Prevention of Venous Thromboembolism

In a follow-up study from the same center, no DVTs were found in the 60 patients who were given either enoxaparin, 20 or 40 mg daily. Another randomized trial failed to detect a difference in VTE rates in 136 major thoracolumbar reconstruction patients who had received prophylaxis with both GCS and either IPC or the VFP. Venous Thromboembolism

Given the paucity of data, we cannot make firm recommendations about thromboprophylaxis in spinal surgery patients.

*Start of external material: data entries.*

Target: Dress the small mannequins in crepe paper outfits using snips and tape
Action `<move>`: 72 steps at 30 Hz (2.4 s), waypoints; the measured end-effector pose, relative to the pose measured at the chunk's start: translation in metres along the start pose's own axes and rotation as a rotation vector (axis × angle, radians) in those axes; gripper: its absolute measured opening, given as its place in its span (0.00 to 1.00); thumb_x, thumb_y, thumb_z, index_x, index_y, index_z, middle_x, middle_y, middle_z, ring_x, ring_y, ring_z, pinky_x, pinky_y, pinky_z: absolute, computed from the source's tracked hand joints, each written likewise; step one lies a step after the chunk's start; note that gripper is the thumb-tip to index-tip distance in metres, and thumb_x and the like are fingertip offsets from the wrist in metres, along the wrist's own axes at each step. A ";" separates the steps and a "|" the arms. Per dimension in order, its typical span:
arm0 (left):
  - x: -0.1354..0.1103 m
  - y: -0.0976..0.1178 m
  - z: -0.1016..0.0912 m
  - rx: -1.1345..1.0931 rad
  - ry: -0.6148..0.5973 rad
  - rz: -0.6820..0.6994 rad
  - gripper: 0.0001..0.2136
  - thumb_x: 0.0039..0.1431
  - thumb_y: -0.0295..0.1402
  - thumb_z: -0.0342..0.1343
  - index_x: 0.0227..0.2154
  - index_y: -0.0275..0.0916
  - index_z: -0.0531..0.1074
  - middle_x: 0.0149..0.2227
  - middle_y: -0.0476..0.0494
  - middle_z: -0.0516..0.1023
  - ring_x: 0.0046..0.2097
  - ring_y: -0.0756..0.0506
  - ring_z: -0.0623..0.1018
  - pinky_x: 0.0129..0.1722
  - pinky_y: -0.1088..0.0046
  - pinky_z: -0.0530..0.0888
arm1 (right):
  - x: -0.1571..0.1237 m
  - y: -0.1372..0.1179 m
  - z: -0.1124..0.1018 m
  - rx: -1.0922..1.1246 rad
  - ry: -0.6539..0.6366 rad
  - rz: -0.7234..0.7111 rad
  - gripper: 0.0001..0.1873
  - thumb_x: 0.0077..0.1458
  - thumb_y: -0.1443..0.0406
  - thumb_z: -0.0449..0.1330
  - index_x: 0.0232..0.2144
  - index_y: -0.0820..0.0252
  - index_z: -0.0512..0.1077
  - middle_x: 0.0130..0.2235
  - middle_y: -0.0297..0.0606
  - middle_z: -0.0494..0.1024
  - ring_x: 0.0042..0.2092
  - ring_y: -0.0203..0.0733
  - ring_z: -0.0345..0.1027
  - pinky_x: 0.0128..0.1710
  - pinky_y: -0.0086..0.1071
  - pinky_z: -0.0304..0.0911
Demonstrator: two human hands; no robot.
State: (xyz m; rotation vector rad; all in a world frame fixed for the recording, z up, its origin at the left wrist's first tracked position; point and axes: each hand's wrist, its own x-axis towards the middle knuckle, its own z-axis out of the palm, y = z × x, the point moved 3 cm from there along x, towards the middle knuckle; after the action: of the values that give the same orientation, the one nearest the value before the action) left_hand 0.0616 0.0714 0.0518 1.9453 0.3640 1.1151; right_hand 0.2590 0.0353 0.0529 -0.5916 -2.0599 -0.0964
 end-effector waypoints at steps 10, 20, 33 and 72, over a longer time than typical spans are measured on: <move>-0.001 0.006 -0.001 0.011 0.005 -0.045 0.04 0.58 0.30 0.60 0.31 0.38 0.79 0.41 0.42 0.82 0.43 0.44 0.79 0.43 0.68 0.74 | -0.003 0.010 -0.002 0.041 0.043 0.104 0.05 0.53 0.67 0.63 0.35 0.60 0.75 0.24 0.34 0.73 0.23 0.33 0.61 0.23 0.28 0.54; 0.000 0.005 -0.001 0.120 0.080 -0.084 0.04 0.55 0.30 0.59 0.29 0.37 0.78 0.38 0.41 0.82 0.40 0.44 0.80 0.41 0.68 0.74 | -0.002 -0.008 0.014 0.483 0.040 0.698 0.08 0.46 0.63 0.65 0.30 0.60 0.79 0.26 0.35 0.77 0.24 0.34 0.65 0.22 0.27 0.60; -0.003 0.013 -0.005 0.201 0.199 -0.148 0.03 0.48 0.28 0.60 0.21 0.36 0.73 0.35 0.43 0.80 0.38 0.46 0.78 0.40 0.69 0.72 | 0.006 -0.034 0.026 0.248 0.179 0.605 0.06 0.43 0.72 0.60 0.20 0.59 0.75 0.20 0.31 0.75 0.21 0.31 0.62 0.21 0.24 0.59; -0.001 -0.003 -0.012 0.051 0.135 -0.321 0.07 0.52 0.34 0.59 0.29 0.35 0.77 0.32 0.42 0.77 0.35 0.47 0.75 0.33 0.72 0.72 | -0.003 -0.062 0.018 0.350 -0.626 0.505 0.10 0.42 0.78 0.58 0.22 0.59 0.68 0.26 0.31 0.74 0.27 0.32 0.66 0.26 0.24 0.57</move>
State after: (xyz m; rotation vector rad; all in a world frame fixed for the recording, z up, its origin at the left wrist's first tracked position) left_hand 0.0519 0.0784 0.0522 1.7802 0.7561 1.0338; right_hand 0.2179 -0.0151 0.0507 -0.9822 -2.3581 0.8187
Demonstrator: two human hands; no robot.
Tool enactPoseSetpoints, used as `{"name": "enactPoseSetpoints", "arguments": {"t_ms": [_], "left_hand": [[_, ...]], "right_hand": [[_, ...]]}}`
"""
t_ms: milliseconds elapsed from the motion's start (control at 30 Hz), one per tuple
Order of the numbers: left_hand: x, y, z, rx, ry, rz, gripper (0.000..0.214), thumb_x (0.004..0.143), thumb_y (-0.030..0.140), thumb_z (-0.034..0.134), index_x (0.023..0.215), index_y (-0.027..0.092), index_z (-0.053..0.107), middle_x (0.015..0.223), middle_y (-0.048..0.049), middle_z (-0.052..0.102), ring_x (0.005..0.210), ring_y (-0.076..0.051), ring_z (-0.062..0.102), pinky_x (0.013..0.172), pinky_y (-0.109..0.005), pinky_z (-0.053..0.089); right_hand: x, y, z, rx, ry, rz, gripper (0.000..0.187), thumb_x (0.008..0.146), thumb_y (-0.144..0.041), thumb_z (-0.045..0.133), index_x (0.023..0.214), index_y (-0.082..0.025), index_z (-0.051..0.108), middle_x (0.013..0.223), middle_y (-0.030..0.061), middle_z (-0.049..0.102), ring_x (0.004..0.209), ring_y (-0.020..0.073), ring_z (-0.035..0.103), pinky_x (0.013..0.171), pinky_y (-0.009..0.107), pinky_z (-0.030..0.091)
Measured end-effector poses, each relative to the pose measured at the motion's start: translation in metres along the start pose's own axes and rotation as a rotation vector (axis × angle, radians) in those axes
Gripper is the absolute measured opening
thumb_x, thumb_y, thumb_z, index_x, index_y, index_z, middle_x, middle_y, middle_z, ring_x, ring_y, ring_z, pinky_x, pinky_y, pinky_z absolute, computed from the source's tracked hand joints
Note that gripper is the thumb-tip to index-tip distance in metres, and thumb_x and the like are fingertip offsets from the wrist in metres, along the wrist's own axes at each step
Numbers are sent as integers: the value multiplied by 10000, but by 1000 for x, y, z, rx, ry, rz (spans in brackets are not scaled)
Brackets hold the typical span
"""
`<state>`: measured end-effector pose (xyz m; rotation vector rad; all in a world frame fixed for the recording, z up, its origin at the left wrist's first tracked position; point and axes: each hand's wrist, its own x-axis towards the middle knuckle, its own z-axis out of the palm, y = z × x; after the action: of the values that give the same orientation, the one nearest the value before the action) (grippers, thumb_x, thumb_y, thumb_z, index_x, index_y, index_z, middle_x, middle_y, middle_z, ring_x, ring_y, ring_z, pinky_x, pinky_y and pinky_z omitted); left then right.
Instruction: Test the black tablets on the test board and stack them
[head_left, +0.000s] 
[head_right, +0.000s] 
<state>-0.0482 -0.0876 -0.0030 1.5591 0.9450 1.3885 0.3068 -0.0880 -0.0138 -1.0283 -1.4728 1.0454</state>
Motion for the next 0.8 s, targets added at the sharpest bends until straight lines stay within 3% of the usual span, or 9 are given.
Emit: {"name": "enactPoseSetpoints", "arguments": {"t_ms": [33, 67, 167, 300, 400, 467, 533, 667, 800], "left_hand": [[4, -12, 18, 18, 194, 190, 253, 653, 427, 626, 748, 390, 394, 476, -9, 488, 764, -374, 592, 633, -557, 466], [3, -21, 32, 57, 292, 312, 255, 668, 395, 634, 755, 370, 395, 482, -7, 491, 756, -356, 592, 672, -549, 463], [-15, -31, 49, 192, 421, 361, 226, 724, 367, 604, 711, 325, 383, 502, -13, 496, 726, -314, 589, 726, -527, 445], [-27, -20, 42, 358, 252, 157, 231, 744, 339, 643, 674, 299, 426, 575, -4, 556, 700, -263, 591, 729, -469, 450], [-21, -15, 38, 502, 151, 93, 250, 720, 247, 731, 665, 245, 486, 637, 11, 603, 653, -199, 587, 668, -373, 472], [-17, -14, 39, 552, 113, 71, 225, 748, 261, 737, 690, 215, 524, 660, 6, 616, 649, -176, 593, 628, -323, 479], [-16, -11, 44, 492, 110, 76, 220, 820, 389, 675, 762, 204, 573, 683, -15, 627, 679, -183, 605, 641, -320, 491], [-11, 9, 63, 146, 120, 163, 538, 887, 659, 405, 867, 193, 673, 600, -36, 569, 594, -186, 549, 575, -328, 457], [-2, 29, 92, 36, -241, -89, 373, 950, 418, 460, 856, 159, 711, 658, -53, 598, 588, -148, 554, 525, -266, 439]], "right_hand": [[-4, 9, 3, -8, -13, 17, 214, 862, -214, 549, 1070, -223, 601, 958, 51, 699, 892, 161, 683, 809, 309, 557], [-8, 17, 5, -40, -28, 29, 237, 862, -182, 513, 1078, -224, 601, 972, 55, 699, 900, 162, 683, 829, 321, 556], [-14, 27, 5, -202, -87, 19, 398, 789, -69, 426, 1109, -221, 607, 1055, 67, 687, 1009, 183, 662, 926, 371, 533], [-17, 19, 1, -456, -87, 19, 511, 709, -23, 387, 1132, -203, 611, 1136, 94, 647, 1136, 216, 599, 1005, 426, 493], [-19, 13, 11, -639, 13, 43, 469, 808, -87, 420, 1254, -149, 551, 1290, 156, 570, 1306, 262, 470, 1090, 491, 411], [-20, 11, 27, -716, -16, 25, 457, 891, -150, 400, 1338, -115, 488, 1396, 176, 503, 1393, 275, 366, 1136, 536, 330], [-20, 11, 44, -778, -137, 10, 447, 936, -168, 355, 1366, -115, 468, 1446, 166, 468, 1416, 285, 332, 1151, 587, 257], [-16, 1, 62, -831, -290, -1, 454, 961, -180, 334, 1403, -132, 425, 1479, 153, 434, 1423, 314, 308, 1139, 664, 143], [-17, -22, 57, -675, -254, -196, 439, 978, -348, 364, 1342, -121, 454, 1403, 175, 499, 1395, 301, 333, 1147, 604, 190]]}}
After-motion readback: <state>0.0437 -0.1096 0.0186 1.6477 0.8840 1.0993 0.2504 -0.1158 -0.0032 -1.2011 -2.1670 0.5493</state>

However, their risk of VTE appears to be low when any of the following methods of prophylaxis is routinely used: postoperative LDUH or LMWH; or intraoperative GCS or IPC, followed by postoperative GCS or IPC. Certainly, for spine surgery patients with additional VTE risk factors, such as a neurologic deficits or prolonged immobility, advanced age, known malignancy, previous VTE, or an anterior surgical approach, prophylaxis with one of these options is recommended

Recommendations: Elective Spine Surgery

- For spinal surgery patients with no additional risk factors, we recommend against the routine use of any thromboprophylaxis modality, apart from early and persistent mobilization (Grade 1C).

- We recommend that some form of prophylaxis be used in patients undergoing spinal surgery, who exhibit additional risk factors, such as advanced age, known malignancy, presence of a neurologic deficit, previous VTE, or an anterior surgical approach (Grade 1B).

- For patients with additional risk factors, we recommend any of the following prophylaxis options: postoperative LDUH alone (Grade 1C + ); postoperative LMWH alone (Grade 1B) ; or perioperative IPC alone (Grade 1B). Other considerations include perioperative

GCS alone (Grade 2B) or perioperative IPC combined with GCS (Grade 2C). In patients with multiple risk factors for VTE, we recommend combining LDUH or LMWH with GCS and/or IPC (Grade 1C+).

Isolated lower extremity injuries in Canadian ed Pharmacy

Lower extremity fractures below the femur are very common in persons of all ages. In addition to fractures, this topic includes ligament and cartilage injuries of the knee and ankle, and rupture of the Achilles tendon. The popularity of recreational sports has contributed to an increase in these injuries in younger patients. Although more below-knee fractures are being surgically repaired, sometimes without hospital admission, many are managed using plaster casts or braces. The epidemiology and prevention of VTE after lower extremity injuries have, unfortunately, been poorly studied. Patients with polytrauma, and those with femoral or pelvic fractures, are considered in section 5.1.

Four published prospective studies routinely screened for asymptomatic DVT, using contrast venography, in patients with isolated lower extremity fractures who had not received thromboprophylaxis. Hjelmstedt and Bergvall found DVT in 45% of 76 patients with tibial fractures, and proximal DVT in 8% of patients.